Business Applications

  • Content marketing — automating article and post creation
  • Design — generating visuals and prototypes
  • Development — accelerating code writing
  • Personalization — unique content for each customer

Benefits

Product Quality. Automated quality control reduces defects by 50-60%. Full component traceability from supplier to customer. Standardized production processes. Rapid defect identification and resolution.

How to Start

Step 1: Define Goals. Formulate specific KPIs you want to improve. Determine budget and expected payback period. Align priorities between business and IT teams. Begin with processes delivering maximum ROI.

ROI & Efficiency

Staff Cost Savings. 50% labor cost reduction when scaling.
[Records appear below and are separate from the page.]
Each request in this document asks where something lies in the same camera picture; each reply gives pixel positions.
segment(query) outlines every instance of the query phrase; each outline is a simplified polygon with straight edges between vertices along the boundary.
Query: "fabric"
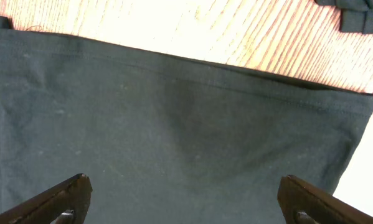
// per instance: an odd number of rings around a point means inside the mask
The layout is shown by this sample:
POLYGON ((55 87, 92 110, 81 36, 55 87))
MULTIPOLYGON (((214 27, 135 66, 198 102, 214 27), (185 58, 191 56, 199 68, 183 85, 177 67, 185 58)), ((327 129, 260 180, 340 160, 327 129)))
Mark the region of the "fabric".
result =
POLYGON ((332 193, 372 110, 371 94, 0 29, 0 212, 82 172, 85 223, 284 223, 281 176, 332 193))
POLYGON ((373 0, 316 0, 322 6, 337 6, 342 10, 341 32, 373 34, 373 0))

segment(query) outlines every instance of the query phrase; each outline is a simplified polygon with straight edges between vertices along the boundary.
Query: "light wood grain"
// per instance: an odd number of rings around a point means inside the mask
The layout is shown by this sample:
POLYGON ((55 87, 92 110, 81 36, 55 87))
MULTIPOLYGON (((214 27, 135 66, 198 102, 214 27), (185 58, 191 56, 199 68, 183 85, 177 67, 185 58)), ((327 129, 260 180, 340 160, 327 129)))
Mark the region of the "light wood grain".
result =
MULTIPOLYGON (((0 16, 19 30, 79 35, 373 93, 373 35, 340 33, 340 12, 313 0, 8 0, 0 1, 0 16)), ((365 170, 358 173, 367 177, 366 187, 357 187, 357 172, 346 172, 336 195, 373 215, 373 198, 354 200, 356 192, 373 193, 373 166, 367 166, 373 117, 356 155, 348 170, 365 170)))
Revenue per employee grows 30-35%. Recruitment costs drop 40%. 25% employee retention improvement reduces hiring expenses significantly.

Common Mistakes

Hype-Driven Choices. Technology should solve your specific problem, not be trendy. Evaluate TCO over 3-5 years. Check vendor lock-in risks carefully. Run a proof of concept on real data first.

Who Needs It

Healthcare. Clinics and hospitals automating scheduling and paperwork. Pharmaceutical companies with compliance requirements. Telemedicine and healthtech startups. Laboratories accelerating result processing workflows.

Practical Example

Case: EdTech Platform. A startup with 50,000 students personalized learning via AI. Course completion grew from 12% to 45%. Automated grading saves 100 instructor hours weekly. Platform rating improved from 3.8 to 4.7.
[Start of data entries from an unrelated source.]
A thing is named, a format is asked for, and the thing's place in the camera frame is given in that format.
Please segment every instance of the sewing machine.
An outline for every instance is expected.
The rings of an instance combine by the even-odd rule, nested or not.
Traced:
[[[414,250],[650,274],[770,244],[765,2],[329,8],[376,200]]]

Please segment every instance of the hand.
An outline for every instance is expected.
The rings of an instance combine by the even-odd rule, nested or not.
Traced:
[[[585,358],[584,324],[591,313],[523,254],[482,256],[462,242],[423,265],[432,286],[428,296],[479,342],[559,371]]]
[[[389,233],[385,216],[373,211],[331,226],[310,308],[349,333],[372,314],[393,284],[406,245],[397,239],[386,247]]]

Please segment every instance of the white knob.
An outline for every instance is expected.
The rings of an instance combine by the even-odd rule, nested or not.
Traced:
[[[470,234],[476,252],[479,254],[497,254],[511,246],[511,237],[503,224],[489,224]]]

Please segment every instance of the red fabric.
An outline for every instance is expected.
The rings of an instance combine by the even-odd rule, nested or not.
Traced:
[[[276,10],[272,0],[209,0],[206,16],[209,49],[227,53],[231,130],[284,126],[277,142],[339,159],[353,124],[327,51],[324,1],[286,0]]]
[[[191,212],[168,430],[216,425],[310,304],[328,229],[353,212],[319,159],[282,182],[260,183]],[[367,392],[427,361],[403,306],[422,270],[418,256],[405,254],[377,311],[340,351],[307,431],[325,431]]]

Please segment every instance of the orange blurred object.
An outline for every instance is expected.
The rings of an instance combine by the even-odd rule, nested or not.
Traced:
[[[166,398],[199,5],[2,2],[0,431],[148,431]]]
Frequently Asked Questions

Q:Where should I start with automation?
Begin with an audit: identify processes consuming the most time. Choose 1-2 processes with repetitive steps and clear rules. Run a pilot in 2-4 weeks. Measure results and scale successful solutions to other processes.
Q:Which processes should be automated first?
Ideal candidates are repetitive tasks with clear rules: request processing, report generation, email campaigns, data reconciliation. Criteria: high frequency (daily), lots of manual work, clear business logic. Avoid starting with processes requiring frequent exceptions.
Q:How to ensure security of automated processes?
Implement security by design: access control, data encryption, audit trail from day one. Conduct regular security assessments. Set up anomaly monitoring. Ensure GDPR/regulatory compliance. Apply the principle of least privilege for all automated processes.